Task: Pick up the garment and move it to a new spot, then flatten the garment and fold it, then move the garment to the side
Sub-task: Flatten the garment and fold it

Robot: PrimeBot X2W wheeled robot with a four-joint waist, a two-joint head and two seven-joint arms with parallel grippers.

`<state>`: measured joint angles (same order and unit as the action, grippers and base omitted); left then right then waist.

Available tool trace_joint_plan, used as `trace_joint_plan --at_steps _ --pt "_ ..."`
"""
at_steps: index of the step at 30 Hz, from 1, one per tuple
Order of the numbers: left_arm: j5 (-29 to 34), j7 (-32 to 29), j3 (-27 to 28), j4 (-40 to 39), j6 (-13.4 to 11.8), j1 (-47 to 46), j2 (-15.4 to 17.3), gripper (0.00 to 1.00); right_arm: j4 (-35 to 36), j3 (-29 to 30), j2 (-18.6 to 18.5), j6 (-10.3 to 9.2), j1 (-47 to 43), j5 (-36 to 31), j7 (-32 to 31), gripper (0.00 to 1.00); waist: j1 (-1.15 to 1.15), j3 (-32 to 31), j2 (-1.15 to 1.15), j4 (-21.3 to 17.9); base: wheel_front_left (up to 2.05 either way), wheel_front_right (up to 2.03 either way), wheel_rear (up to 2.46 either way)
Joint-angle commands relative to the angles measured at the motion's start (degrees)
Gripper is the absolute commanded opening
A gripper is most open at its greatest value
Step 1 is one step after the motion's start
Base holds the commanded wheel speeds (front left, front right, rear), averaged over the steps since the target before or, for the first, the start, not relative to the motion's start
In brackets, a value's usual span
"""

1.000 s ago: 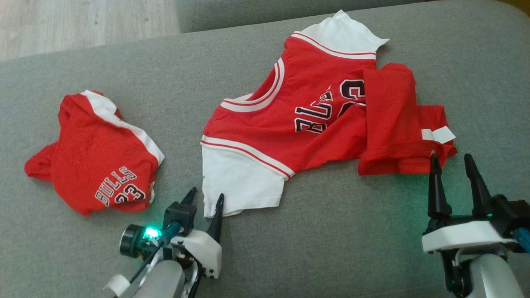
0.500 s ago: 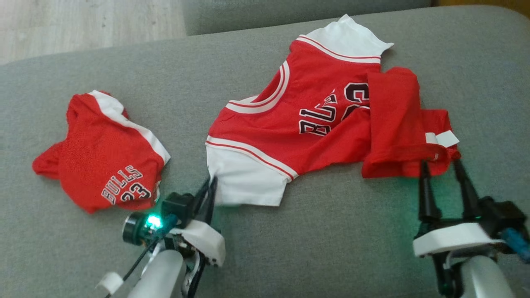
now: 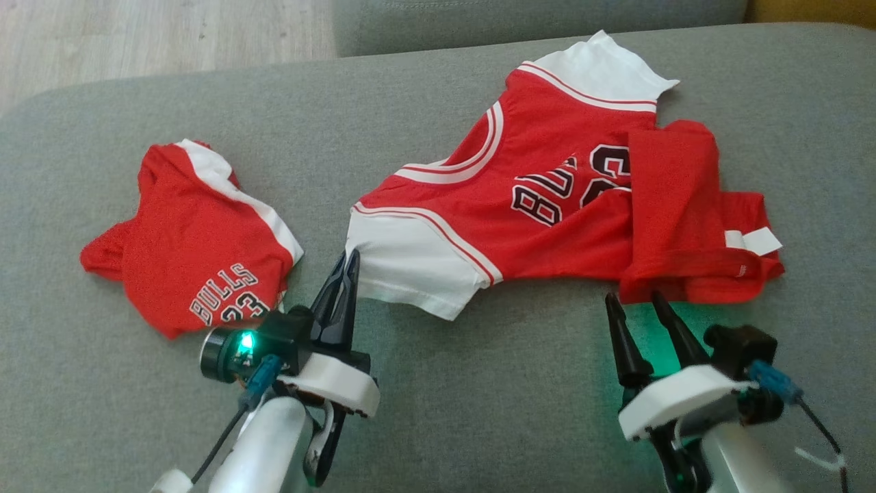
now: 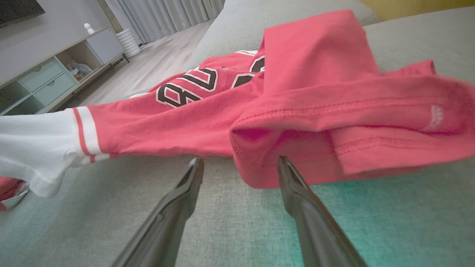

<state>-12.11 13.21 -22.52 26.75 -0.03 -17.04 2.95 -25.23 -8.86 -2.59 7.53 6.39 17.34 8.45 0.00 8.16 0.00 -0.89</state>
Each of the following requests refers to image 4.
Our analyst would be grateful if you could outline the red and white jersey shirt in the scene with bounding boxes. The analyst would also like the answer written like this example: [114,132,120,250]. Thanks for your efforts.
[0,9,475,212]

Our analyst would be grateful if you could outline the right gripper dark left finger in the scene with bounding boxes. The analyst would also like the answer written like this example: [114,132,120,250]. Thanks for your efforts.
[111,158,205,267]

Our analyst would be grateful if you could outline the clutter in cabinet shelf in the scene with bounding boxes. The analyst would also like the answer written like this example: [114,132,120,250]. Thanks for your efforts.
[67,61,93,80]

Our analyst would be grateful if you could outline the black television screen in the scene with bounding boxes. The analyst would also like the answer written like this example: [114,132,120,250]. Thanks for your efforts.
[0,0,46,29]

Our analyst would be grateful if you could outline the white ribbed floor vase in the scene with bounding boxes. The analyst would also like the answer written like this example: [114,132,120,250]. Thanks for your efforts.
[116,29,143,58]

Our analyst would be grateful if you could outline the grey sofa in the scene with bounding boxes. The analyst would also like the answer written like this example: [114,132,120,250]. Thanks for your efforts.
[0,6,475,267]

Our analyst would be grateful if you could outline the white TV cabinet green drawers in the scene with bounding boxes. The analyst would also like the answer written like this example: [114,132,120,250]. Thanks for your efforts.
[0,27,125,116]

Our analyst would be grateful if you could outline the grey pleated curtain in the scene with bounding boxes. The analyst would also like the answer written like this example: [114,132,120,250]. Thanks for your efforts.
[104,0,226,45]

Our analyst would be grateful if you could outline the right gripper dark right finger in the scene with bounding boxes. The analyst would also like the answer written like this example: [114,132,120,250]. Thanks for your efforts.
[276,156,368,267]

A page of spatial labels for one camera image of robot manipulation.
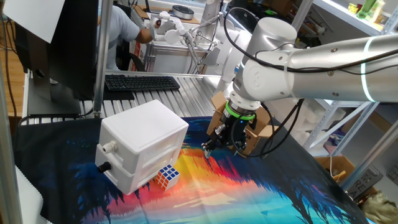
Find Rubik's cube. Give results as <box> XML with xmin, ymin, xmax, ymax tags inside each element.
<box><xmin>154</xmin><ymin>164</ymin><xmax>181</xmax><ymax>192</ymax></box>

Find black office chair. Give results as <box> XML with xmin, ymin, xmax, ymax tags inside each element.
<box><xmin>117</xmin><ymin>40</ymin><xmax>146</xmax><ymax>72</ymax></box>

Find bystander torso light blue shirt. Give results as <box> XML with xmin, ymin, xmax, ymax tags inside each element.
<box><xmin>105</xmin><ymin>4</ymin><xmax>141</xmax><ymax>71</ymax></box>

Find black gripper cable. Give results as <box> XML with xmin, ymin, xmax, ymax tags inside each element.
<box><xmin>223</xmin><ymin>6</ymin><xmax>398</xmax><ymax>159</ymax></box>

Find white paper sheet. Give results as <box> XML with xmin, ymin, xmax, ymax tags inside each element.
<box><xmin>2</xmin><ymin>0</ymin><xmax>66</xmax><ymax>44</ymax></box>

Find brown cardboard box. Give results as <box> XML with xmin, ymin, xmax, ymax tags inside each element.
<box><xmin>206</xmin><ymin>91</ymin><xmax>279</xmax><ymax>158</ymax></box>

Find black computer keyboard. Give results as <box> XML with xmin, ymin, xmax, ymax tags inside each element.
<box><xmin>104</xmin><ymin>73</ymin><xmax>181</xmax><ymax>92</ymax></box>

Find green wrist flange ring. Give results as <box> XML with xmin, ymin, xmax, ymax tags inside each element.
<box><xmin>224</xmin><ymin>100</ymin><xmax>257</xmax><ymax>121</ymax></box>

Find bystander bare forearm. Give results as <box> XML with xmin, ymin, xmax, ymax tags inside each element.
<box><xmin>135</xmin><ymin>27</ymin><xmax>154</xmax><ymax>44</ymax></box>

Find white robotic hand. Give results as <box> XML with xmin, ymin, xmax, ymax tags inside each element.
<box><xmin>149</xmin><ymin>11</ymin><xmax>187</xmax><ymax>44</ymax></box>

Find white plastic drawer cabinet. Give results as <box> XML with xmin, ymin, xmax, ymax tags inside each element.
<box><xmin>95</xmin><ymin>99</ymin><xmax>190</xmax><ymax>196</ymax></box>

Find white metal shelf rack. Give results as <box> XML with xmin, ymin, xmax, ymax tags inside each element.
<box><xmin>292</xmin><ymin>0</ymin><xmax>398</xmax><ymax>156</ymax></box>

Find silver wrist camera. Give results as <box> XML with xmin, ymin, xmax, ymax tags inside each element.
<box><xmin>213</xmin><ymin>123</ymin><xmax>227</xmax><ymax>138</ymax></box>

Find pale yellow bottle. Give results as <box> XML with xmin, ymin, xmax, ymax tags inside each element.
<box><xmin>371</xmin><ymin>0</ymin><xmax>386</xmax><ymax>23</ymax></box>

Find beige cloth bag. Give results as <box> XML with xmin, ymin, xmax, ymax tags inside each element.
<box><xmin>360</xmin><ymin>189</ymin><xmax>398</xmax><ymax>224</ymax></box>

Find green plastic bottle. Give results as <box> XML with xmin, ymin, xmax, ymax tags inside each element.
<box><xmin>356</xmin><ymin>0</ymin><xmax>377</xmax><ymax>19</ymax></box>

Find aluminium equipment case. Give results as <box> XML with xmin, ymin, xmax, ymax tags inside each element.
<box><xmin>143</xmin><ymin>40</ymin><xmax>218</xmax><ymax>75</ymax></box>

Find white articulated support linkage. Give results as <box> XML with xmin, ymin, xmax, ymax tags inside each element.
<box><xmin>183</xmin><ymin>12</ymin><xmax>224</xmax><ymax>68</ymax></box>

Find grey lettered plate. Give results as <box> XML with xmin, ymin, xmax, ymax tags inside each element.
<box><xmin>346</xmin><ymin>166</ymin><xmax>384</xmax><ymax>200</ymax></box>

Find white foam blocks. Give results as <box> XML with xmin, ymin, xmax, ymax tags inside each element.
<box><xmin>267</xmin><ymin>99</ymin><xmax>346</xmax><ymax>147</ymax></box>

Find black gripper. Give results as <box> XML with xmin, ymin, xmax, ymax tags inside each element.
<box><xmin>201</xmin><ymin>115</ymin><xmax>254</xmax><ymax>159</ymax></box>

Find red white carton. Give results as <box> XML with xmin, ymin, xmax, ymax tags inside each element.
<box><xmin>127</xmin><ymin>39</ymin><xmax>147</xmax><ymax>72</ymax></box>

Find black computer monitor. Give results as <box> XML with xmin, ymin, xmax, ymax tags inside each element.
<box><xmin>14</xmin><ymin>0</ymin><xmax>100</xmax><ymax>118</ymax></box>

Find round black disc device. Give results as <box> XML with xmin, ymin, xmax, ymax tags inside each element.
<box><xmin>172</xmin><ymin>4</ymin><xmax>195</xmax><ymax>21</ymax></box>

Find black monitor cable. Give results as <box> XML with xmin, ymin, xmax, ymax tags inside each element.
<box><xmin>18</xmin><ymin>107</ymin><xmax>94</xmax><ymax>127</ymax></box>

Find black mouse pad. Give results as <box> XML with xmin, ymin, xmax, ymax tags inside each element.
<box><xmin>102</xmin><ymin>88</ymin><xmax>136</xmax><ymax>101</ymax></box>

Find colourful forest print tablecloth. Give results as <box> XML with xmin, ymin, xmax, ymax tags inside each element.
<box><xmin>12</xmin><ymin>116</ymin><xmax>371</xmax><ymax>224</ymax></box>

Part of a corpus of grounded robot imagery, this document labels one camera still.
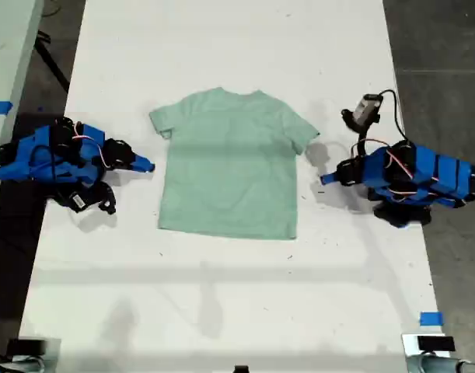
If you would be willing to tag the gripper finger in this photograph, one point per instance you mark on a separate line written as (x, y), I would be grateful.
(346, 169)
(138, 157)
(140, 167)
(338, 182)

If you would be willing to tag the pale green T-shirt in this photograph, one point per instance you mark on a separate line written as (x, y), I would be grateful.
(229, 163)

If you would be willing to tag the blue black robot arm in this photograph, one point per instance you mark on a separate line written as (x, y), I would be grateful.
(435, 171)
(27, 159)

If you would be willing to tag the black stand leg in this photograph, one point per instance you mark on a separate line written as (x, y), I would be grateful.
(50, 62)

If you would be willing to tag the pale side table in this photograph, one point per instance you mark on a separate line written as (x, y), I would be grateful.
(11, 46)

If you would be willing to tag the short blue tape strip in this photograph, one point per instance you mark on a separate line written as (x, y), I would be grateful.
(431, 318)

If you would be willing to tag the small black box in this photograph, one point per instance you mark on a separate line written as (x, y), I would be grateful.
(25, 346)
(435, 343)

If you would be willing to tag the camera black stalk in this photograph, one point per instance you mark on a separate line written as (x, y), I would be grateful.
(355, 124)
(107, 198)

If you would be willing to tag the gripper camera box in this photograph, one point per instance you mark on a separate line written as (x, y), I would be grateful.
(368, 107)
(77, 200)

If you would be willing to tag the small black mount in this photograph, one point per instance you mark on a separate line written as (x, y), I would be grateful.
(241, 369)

Description of the task: Print exactly the line containing "If you would be willing to tag the blue" and every line after it through the end of the records above, and nothing else.

Solution to this task:
If you would be willing to tag the blue black robot arm in this photograph, one point per instance you mark on a separate line written as (x, y), I would be grateful.
(435, 171)
(27, 159)

If you would be willing to tag the black stand leg in this photograph, one point per instance you mark on a separate line written as (x, y), I would be grateful.
(50, 62)

If you would be willing to tag the pale side table in this photograph, one point per instance you mark on a separate line written as (x, y), I would be grateful.
(11, 46)

If you would be willing to tag the short blue tape strip in this photograph, one point per instance you mark on a separate line written as (x, y), I would be grateful.
(431, 318)

If you would be willing to tag the small black box in this photograph, one point per instance you mark on a separate line written as (x, y), I would be grateful.
(25, 346)
(435, 343)

If you would be willing to tag the camera black stalk in this photograph, one point per instance you mark on a separate line written as (x, y), I would be grateful.
(355, 124)
(107, 198)

If you would be willing to tag the gripper camera box in this photograph, one point per instance you mark on a separate line written as (x, y), I would be grateful.
(368, 107)
(77, 200)

If you would be willing to tag the small black mount in this photograph, one point per instance you mark on a separate line written as (x, y), I would be grateful.
(241, 369)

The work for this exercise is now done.